● **Exercise objective**: The pictures in the data below are to be omitted; all else must be duplicated exactly.
Information Block Start
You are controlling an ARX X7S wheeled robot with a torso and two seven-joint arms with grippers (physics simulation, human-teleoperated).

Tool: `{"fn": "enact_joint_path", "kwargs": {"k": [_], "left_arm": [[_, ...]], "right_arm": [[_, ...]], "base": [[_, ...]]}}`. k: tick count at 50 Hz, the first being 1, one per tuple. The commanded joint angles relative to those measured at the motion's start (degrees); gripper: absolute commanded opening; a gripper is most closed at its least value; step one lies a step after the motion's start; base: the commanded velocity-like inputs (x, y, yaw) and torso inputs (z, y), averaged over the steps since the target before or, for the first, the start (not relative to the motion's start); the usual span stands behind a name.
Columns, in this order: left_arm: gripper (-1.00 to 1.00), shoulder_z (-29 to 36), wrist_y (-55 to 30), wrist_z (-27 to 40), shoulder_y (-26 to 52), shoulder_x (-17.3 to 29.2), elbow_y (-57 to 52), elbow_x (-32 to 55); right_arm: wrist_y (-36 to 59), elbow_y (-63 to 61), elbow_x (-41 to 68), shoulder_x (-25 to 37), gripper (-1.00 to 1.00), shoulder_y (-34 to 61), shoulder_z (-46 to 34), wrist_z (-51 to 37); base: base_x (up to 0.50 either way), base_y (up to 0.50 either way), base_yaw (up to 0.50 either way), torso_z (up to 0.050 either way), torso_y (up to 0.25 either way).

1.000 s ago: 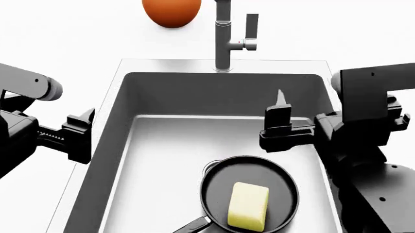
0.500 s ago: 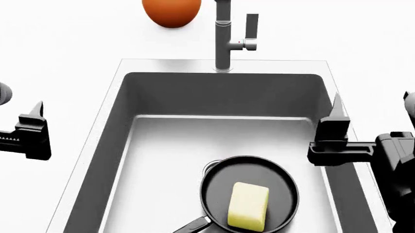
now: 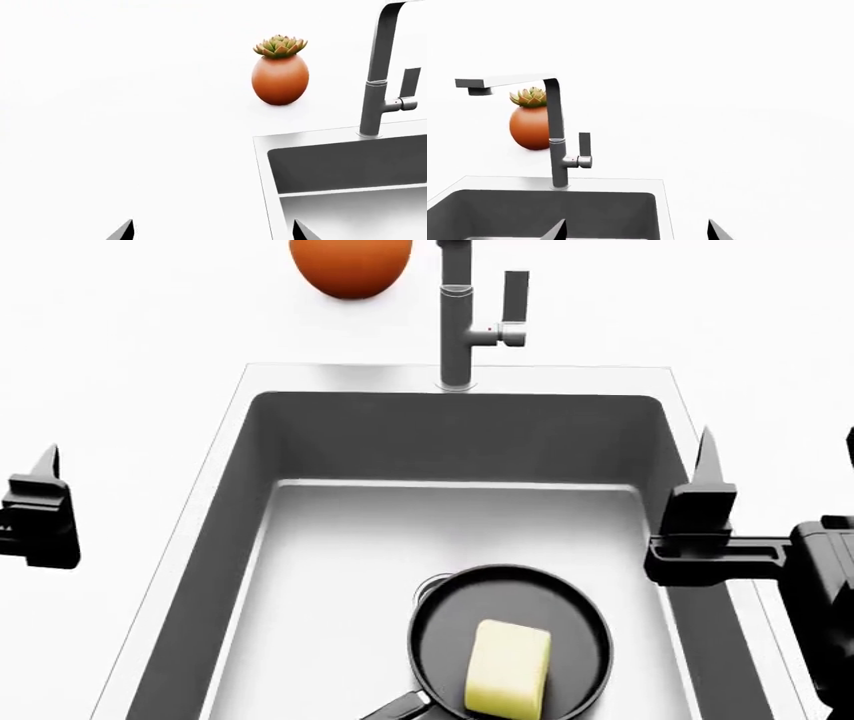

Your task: Pick the pan and sponge and place them into the sink. Then turn on the water.

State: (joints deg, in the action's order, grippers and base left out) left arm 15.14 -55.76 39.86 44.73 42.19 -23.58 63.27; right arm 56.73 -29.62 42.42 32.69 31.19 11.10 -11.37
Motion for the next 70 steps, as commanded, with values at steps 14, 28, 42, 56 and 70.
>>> {"fn": "enact_joint_path", "kwargs": {"k": [14, 28, 42, 56, 70], "left_arm": [[1.0, -0.7, 1.2, -0.6, -1.3, 0.9, -0.1, -0.1], [1.0, -0.6, 1.4, -1.0, -1.2, 1.1, 0.6, -0.2], [1.0, -0.3, 1.8, -1.2, -1.8, 0.9, 0.8, -0.4], [1.0, 0.3, 2.5, -2.2, -2.2, 1.2, 0.4, -1.0], [1.0, -2.5, 5.0, -2.2, -5.4, 2.3, -0.7, 0.1]], "right_arm": [[-0.6, -0.1, 0.8, -0.9, 1.0, -0.5, 0.6, 0.7], [-0.2, 0.1, 0.7, -0.9, 1.0, 0.2, -0.6, 0.2], [-0.3, 0.3, 1.0, -1.2, 1.0, 0.2, -1.2, 0.2], [-1.6, 4.5, -1.3, -4.0, 1.0, 4.2, -8.0, 1.3], [-8.2, 21.0, -8.1, -10.2, 1.0, 14.2, -19.3, 6.3]], "base": [[0.29, -0.13, 0.0, 0.0, 0.0], [0.31, -0.05, 0.0, 0.0, 0.001], [0.15, 0.0, 0.0, 0.0, 0.002], [0.0, 0.0, 0.0, 0.0, 0.0], [0.0, 0.0, 0.0, 0.0, 0.0]]}}
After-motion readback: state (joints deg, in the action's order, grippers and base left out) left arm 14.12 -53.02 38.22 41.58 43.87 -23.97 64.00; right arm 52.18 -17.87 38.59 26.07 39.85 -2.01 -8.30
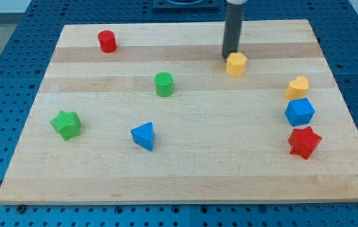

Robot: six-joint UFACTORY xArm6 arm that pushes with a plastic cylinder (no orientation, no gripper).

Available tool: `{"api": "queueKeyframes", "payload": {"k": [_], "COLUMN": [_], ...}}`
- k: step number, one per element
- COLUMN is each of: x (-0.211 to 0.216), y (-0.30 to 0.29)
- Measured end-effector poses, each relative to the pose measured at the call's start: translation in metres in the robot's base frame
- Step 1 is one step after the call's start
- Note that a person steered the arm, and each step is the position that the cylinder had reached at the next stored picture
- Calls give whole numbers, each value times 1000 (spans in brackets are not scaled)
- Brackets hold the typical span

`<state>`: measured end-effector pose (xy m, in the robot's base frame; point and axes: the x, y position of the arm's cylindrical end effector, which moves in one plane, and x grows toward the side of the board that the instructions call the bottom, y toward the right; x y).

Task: Place the green circle above the yellow hexagon

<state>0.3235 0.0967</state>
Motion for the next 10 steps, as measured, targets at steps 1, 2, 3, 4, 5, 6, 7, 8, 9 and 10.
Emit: {"api": "queueKeyframes", "payload": {"k": [1, 2, 3, 4, 5, 6, 7, 8, 9, 10], "x": [6, 32, 52, 54, 44, 34, 37, 45, 45, 56], "y": [-11, -31, -50, 13, 43, 33, 51, 84, 62, -9]}}
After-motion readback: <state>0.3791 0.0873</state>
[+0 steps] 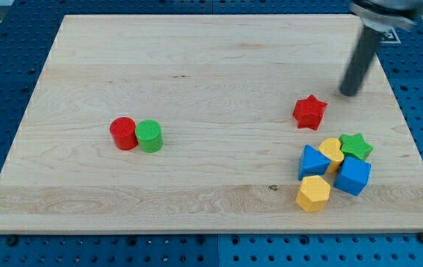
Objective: Push the red star closer to the green circle
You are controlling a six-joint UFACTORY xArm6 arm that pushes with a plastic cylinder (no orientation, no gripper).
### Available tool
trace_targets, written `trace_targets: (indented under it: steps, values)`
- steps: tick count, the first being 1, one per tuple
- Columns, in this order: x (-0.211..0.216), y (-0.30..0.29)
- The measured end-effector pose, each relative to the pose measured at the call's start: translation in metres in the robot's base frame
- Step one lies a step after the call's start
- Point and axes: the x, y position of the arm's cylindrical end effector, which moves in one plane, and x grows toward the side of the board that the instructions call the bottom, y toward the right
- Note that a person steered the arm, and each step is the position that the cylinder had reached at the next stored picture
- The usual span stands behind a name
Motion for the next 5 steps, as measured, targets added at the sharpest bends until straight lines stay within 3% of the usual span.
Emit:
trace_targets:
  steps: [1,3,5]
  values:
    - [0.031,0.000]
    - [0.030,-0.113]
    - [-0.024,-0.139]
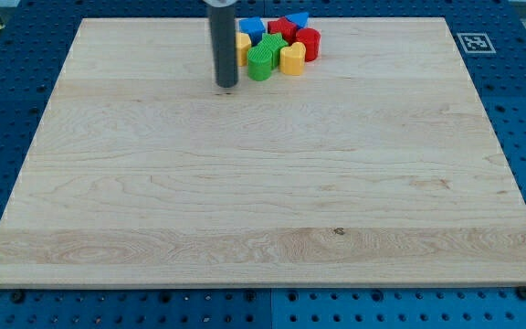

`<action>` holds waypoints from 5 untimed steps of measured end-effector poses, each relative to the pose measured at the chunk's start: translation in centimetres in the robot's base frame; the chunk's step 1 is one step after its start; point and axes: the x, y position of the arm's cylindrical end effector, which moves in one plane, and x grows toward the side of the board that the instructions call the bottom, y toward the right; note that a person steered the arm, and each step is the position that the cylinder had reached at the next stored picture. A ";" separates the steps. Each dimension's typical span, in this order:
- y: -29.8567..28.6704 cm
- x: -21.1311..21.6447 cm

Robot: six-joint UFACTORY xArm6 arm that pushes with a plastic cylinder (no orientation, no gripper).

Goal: Separate the group of blocks

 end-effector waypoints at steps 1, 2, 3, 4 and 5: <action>-3.9 -3.2; -3.7 -10.2; -2.0 -14.4; 1.6 -14.3; 6.0 -14.3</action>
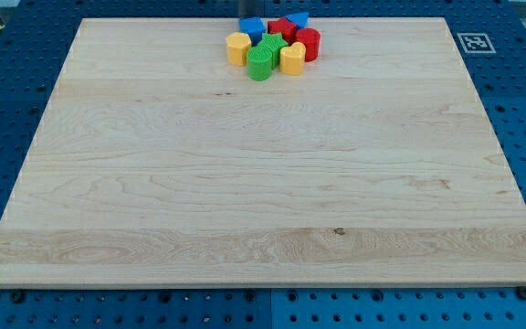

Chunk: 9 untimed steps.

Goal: Separate the group of blocks

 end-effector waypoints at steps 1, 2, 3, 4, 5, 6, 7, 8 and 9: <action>2.0 0.0; 4.0 0.0; 4.0 0.6; 4.0 1.8; 4.0 3.2; 3.3 5.1; 2.6 7.1; 2.4 8.9; 2.4 9.2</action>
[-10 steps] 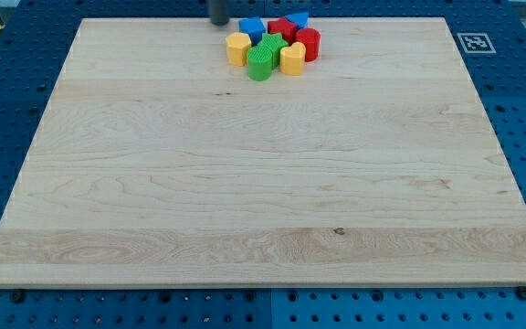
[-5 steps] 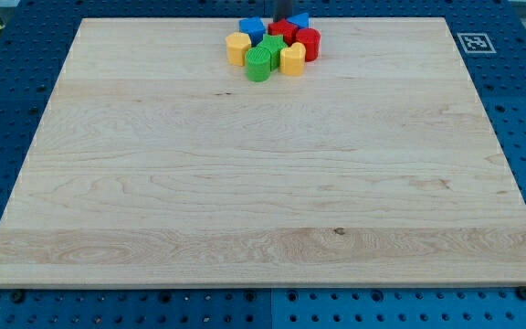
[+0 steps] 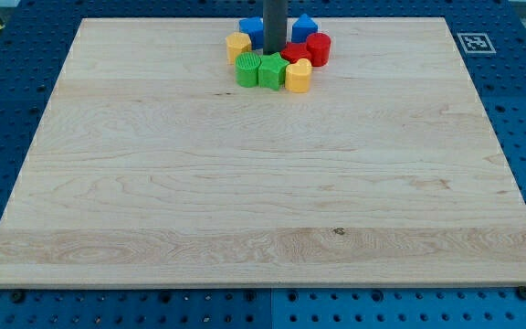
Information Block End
● **Response area**:
You are controlling an ARX X7S wheeled robot with a torso and two seven-joint arms with grippers (physics simulation, human-teleoperated).

Tool: `{"fn": "enact_joint_path", "kwargs": {"k": [_], "left_arm": [[_, ...]], "right_arm": [[_, ...]], "base": [[_, ...]]}}`. k: tick count at 50 Hz, the first being 1, one per tuple. The commanded joint angles relative to those measured at the motion's start (degrees); gripper: absolute commanded opening; a gripper is most closed at its least value; step one lies a step after the motion's start; base: the commanded velocity-like inputs (x, y, yaw) and torso inputs (z, y), averaged over the steps since the target before or, for the first, the start (not relative to the motion's start); the usual span stands behind a name.
Columns, in this order: left_arm: gripper (-1.00 to 1.00), shoulder_z (-29 to 36), wrist_y (-55 to 30), wrist_z (-27 to 40), shoulder_y (-26 to 52), shoulder_x (-17.3 to 29.2), elbow_y (-57 to 52), elbow_x (-32 to 55); right_arm: wrist_y (-36 to 59), elbow_y (-63 to 61), elbow_x (-41 to 68), shoulder_x (-25 to 37), gripper (-1.00 to 1.00), shoulder_y (-34 to 61), shoulder_z (-46 to 34), wrist_z (-51 to 37); base: base_x (up to 0.50 either way), base_y (up to 0.50 either way), base_yaw (up to 0.50 either way), torso_z (up to 0.050 either way), torso_y (up to 0.25 either way).

1.000 s ago: 
0.500 s ago: 
now: 

Your task: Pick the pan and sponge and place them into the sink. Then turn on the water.

State: (joints deg, in the action's order, grippers and base left out) left arm 15.14 -55.76 39.86 44.73 42.19 -23.58 63.27; right arm 56.73 -29.62 42.42 32.69 31.19 11.10 -11.37
Motion for the next 70 steps, as commanded, with values at steps 14, 28, 42, 56 and 70.
>>> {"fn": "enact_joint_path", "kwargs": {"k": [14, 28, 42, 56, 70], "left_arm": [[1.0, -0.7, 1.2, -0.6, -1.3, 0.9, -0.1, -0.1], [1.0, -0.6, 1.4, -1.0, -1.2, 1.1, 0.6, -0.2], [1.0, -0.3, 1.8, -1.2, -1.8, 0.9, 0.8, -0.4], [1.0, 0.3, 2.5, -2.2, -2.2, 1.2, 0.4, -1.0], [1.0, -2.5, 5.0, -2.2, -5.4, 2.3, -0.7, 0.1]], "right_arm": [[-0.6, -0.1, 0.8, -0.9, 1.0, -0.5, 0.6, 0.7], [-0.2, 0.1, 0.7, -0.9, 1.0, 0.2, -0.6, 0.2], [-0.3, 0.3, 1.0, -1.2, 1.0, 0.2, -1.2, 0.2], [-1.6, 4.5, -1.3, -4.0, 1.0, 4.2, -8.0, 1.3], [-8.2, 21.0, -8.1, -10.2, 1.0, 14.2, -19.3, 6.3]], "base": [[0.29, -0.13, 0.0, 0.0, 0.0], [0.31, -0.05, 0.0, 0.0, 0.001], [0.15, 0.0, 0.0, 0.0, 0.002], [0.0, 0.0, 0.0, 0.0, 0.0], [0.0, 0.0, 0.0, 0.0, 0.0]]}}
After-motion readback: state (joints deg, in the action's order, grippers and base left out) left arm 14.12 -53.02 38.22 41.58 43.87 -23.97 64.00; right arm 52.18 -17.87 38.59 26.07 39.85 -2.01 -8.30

Robot: six-joint UFACTORY xArm6 arm that pushes with a plastic cylinder (no orientation, no gripper).

Available tool: `{"api": "queueKeyframes", "payload": {"k": [_], "COLUMN": [_], ...}}`
- k: step number, one per element
- COLUMN is each of: x (-0.211 to 0.216), y (-0.30 to 0.29)
- Measured end-effector poses, each relative to the pose measured at the call's start: translation in metres in the robot's base frame
- Step 1 is one step after the call's start
- Note that a person steered the arm, and each step is the position that the cylinder had reached at the next stored picture
- Calls give whole numbers, each value times 1000 (spans in brackets are not scaled)
- Brackets hold the typical span

`<state>`: measured end-effector pose (xy m, in the robot's base frame; point and axes: the x, y position of the arm's cylindrical end effector, which moves in one plane, and x grows toward the side of the board that the instructions call the bottom, y toward the right; x y).

Task: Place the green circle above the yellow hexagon

<state>0.3235 0.0967</state>
Motion for the next 10 steps, as measured, targets at steps 1, 2, 3, 4, 5, 6, 7, 8, 9 and 10.
Emit: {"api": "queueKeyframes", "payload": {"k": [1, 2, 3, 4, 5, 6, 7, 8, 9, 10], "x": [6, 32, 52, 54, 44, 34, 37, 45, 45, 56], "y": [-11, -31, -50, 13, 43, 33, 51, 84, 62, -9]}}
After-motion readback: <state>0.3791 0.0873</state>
[+0 steps] 
Objective: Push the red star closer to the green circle
You are controlling a six-joint UFACTORY xArm6 arm that pushes with a plastic cylinder (no orientation, no gripper).
### Available tool
trace_targets, written `trace_targets: (indented under it: steps, values)`
- steps: tick count, the first being 1, one per tuple
- Columns, in this order: x (-0.211..0.216), y (-0.30..0.29)
- The measured end-effector pose, each relative to the pose measured at the call's start: translation in metres in the robot's base frame
- Step one lies a step after the call's start
- Point and axes: the x, y position of the arm's cylindrical end effector, which moves in one plane, and x grows toward the side of the board that the instructions call the bottom, y toward the right
- Note that a person steered the arm, and each step is the position that the cylinder had reached at the next stored picture
- The usual span stands behind a name
Motion for the next 5 steps, as measured, targets added at the sharpest bends until straight lines stay within 3% of the usual span.
Emit:
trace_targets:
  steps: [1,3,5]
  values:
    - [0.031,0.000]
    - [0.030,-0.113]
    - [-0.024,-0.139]

`<action>` holds waypoints from 5 untimed steps of measured end-effector poses, each relative to the pose measured at the chunk's start: translation in centimetres in the robot's base frame; the chunk's step 1 is one step after its start; point and axes: the x, y position of the arm's cylindrical end effector, which moves in one plane, and x grows toward the side of the board that the instructions call the bottom, y toward the right; note that a person steered the arm, and each step is the position that the cylinder had reached at the next stored picture. A ";" separates the steps. Each dimension's typical span, in this order:
- y: -29.8567..28.6704 cm
- x: -21.1311..21.6447 cm

Robot: six-joint UFACTORY xArm6 arm that pushes with a plastic cylinder (no orientation, no gripper).

Goal: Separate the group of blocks

 end-effector waypoints at steps 1, 2, 3, 4 and 5: <action>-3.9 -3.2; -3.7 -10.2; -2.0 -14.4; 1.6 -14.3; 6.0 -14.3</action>

Chunk: 9 untimed steps.

Goal: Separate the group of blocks

 end-effector waypoints at steps 1, 2, 3, 4, 5, 6, 7, 8 and 9: <action>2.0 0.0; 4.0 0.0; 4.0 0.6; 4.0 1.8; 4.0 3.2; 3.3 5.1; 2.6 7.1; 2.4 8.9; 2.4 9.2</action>
[-10 steps] 
[-5 steps] 
[+0 steps] 

The answer given above is the complete response.